**RECORDS SUPPLIED**
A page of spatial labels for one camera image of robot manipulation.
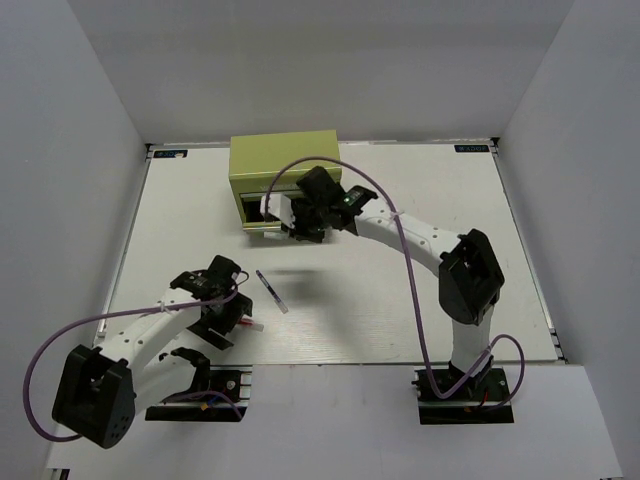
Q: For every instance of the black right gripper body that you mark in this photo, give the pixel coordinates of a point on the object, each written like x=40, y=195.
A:
x=310, y=221

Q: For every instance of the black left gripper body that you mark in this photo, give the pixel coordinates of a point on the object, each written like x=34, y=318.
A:
x=228, y=314

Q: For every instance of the red gel pen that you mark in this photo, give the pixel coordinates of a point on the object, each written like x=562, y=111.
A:
x=252, y=325

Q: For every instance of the purple gel pen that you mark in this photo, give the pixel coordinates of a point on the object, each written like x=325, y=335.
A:
x=277, y=299

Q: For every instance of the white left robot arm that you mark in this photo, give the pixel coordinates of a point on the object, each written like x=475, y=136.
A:
x=103, y=388

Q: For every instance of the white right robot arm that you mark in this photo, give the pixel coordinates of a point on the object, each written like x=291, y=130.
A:
x=465, y=265

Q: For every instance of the green metal drawer cabinet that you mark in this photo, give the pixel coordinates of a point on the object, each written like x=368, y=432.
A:
x=254, y=160

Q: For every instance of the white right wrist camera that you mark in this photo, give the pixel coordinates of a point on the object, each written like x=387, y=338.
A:
x=277, y=207

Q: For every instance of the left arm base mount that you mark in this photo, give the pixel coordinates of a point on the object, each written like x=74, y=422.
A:
x=222, y=398

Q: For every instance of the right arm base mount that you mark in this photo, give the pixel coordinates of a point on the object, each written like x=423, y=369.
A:
x=480, y=406

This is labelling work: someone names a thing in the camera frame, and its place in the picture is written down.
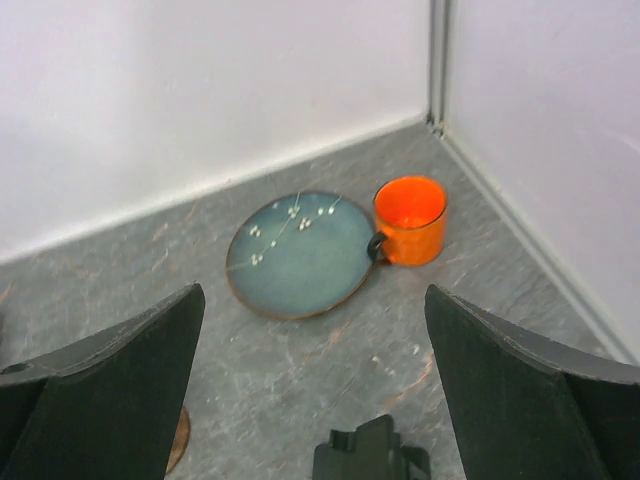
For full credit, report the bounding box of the blue ceramic plate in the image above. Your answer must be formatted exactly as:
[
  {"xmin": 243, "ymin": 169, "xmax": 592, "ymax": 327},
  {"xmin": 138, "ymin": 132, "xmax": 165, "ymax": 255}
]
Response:
[{"xmin": 225, "ymin": 190, "xmax": 376, "ymax": 320}]

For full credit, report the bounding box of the orange mug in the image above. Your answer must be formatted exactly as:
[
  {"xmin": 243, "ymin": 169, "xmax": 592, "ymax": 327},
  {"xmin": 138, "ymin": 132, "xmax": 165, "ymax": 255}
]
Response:
[{"xmin": 367, "ymin": 175, "xmax": 448, "ymax": 267}]

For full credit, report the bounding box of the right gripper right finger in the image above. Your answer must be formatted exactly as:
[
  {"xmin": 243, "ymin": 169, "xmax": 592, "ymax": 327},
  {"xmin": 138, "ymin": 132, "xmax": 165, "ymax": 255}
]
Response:
[{"xmin": 424, "ymin": 284, "xmax": 639, "ymax": 479}]

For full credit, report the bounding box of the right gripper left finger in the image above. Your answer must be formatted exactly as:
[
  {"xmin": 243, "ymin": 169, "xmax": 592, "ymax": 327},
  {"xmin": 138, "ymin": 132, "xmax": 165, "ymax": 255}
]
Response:
[{"xmin": 1, "ymin": 283, "xmax": 206, "ymax": 479}]

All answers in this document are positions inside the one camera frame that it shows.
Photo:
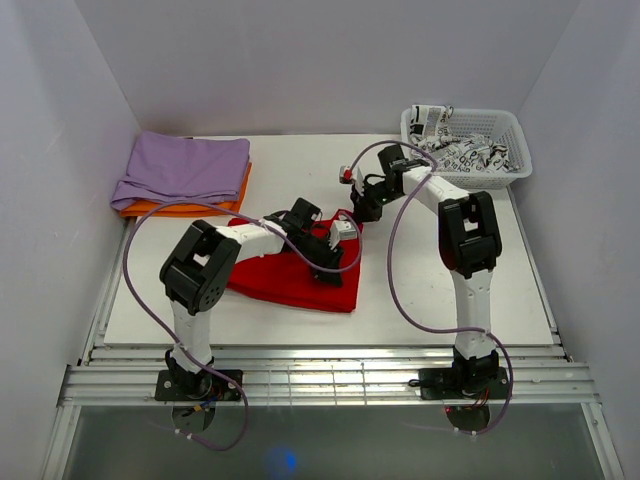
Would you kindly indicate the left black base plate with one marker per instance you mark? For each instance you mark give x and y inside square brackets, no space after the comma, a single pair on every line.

**TASK BRIEF**
Select every line of the material above holding the word "bounding" and copy it.

**WORKED SOLUTION**
For full credit, report the bounding box of the blue ceramic plate in the image above. Your answer must be formatted exactly as:
For full credit, report the bounding box of the orange mug in the image above. Your answer must be formatted exactly as:
For full credit, report the bounding box of the right gripper right finger in the image above. Your answer must be formatted exactly as:
For full credit, report the bounding box of the right gripper left finger in the image above. Your answer must be formatted exactly as:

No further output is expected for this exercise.